The Columbia Albums Collection - Blue Oyster Cult (Sony)
If you're going to do a box set, do it properly. And so they have with this 17 album/one DVD set by the original sci-fi schlock cock rockers, Blue Oyster Cult.
If you're expecting a gushingly breathless review you'll be mostly rewarded. You see, BOC transcend the boundaries between hard rock, metal, pop rock and straight-up rock and roll, pushing into AOR territory while maintaining an air of mystery throughout. "Harvester of Eyes"? How good a song title is that? "You'll soon be married and you'll want to know where winds come from?" Can't match lyrics like that.

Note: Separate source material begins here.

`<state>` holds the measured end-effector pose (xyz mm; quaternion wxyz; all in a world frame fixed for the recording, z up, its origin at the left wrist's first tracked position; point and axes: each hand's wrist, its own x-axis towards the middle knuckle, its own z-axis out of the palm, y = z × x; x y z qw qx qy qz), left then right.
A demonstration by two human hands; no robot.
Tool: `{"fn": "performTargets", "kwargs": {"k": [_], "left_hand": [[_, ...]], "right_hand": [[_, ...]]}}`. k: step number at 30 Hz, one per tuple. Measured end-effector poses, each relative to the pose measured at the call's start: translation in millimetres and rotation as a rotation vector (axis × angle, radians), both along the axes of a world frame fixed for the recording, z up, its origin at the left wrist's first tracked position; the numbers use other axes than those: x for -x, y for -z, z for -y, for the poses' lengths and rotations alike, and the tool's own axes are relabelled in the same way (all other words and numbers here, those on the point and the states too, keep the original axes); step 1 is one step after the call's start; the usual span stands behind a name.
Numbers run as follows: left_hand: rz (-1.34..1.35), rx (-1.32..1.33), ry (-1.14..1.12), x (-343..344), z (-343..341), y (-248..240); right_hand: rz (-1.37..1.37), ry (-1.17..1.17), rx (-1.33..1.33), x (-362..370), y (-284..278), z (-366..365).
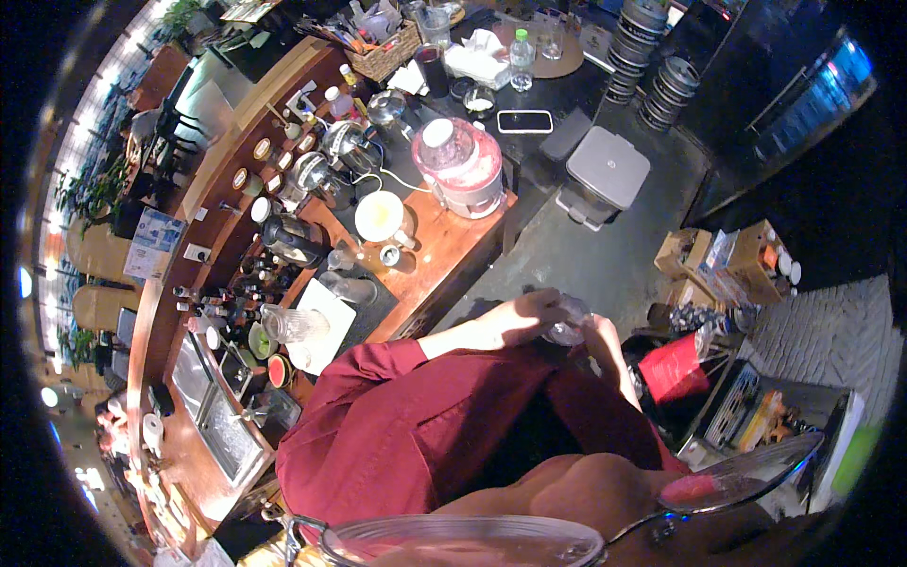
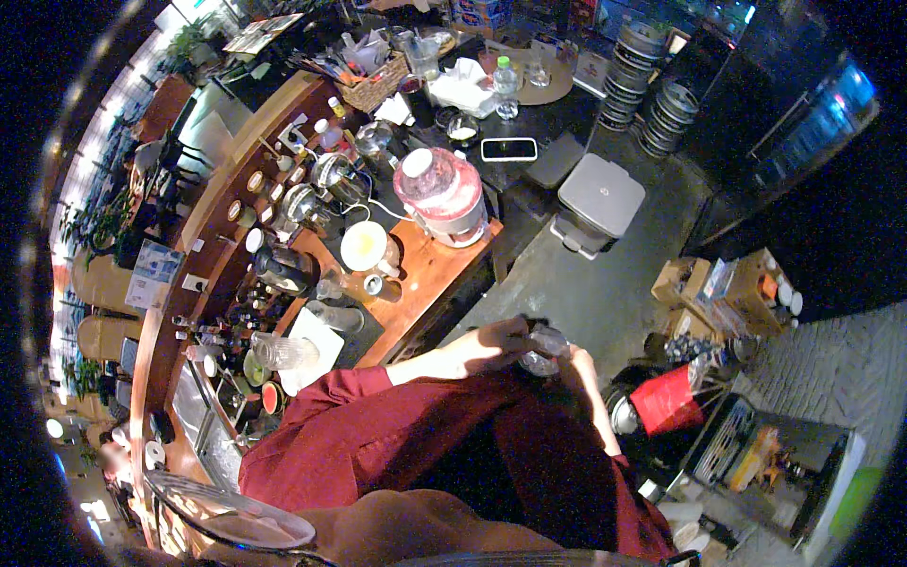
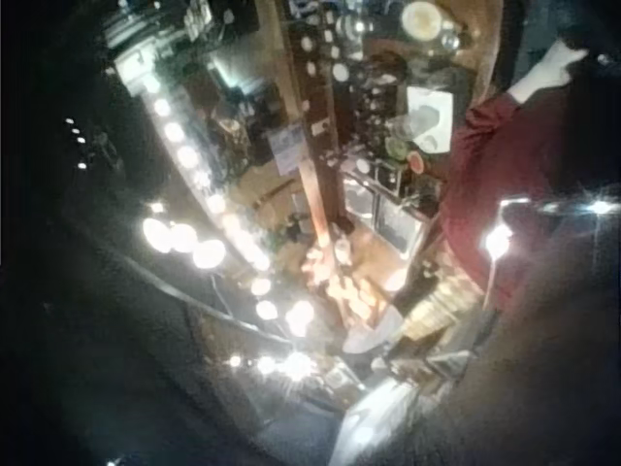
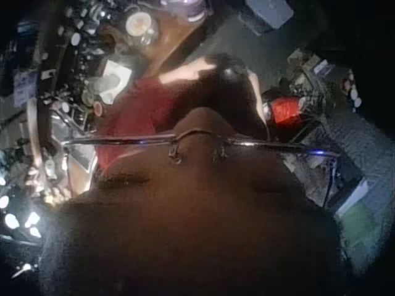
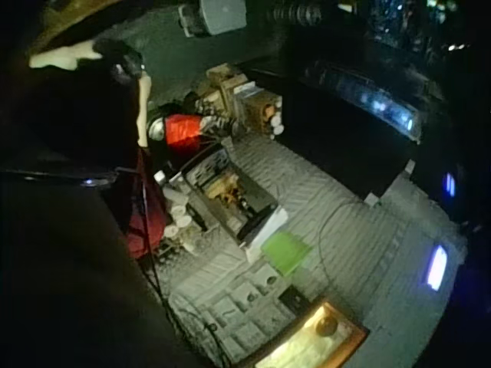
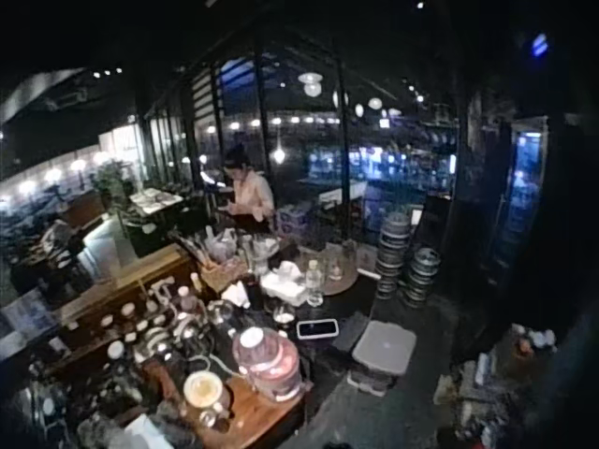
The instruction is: The person washes a glass, adds ice and a green garnish, and pours a liquid into it. They repeat this process for a second glass, using a scoop for ice and a kettle for the liquid.
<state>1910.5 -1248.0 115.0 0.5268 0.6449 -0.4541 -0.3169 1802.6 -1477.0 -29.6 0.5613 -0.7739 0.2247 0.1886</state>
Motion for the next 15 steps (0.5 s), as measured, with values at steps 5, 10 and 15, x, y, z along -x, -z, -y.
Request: {"fn": "performTargets", "kwargs": {"k": [5, 10, 15], "left_hand": [[-0.237, -0.183, -0.089, -33.3, 44.2, -17.6], [0.063, -0.246, -0.143, -99.8, 95.2, 31.9], [0.588, 0.035, -0.141, -170.9, 95.5, 36.2]], "right_hand": [[-0.066, 0.045, -0.087, -65.2, -42.3, 20.3], [0.135, -0.248, 0.176, -140.5, -42.9, 45.0], [0.005, -0.037, -0.099, -212.7, -62.0, 60.5]]}}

If it was good enough for Radio Birdman to suck up early '70s BOC as an influence, it's alright for you to do the same - even retrospectively if you're coming to this party belatedly. Because, make no mistake, the Cult was most certainly as much an influence on the Radios as the Stooges or the MC5. Deniz didn't just cop an album title and a love of red and black colour schemes.
And BOC lives on. Their last new album was 12 years ago but they're a going concern in the live arena. There might be only two old-time members on board these days (that'd be Eric Bloom and Buck Dharma) but they sure as shit still deliver the goods live, if the sheen is a touch shiny. As you'll find out, Australia, if you turn out to the 2013 Dig It Up Invitational or BOC sideshows. But let's get back on track and jump inside that box set…
"The Columbia Albums Collection" is just that, compiled with re-mastered and/or expanded versions of the records in reproduction cardboard sleeves. There's a download code for four more live albums, plus two CDs full of rarities and broadcast gems. Are the made-over versions of the original albums worth the outlay if you have them on LP or CD? Well, probably. "Tyranny and Mutation" was the first course I tucked into from this feast and it comes with a big fat serving of extra presence with a load of aural nuances shining through. Upsize me, indeed.
Even the latter-day stuff (like the synth-heavy "Club Ninja") grows an extra leg when subjected to a bit of mastering magic. My personal take is that BOC got a little ponderous as had some hits and shed members, but you can cut them some slack after the first three studio records. They're so good they make up for the live cover of "Born To Be Wild" and "Kick Out The Jams" (sub-par because it's the sanitised version) on "Some Enchanted Evening". Which, by the way, is presented here in its expanded form, and doesn't feel so much like a hastily dashed-off market satisfier.
The four live shows via download card are a revelation. The purist in me would have preferred a lossless format rather than MP3s but if you can live with that, these broadcasts crackle with energy and include some rarely-heard songs. The DVD is the already-issued companion to the expanded version of "Some Enchanted Evening". It was supposedly not intended for commercial release and suffers frrom the '70s excesses of most concert films of that time (badly lit/framed shots, corny overlays) but it is what it is so live with it.
Real fans will want to know about the "Rarities" and live disc (cutely titled "Radios Appear".) The latter is a selkection from the four download shows so apart from being lossless, it's a touch redundant. The "Rarities" disc, on the other hand, is killer. There's a four-track live EP that eclipses most elkse, some discarded movie soundtrack cuits and two 1969 demos. Nineteen tracks in all.
Time flies. It's the last days of March and I've deliberately avoided mentioning the two albums that spawned BOC's two best-known cuts, "Agents of Fortune" ("Don't Fear The Reaper") and "Fire of Unknown Origin" ("Burning For You".) Why? Because I'm perverse. The former CD has extra tracks while the latter (and more mainstream) one has been re-mastered to sound much chunkier in the bottom end.
If there's a criticism, the 40-something booklet inside is a bit light-on for content. Apart from a hyperbole-laden Lenny Kaye essay and some photos, the bulk of it is album credits writ large (the ones on the back of the reproduction album covers are too tiny to read.) The box set cover also looks like it took five minutes to design. If these are the biggest bugbears I can whinge about, the compilers are doing well.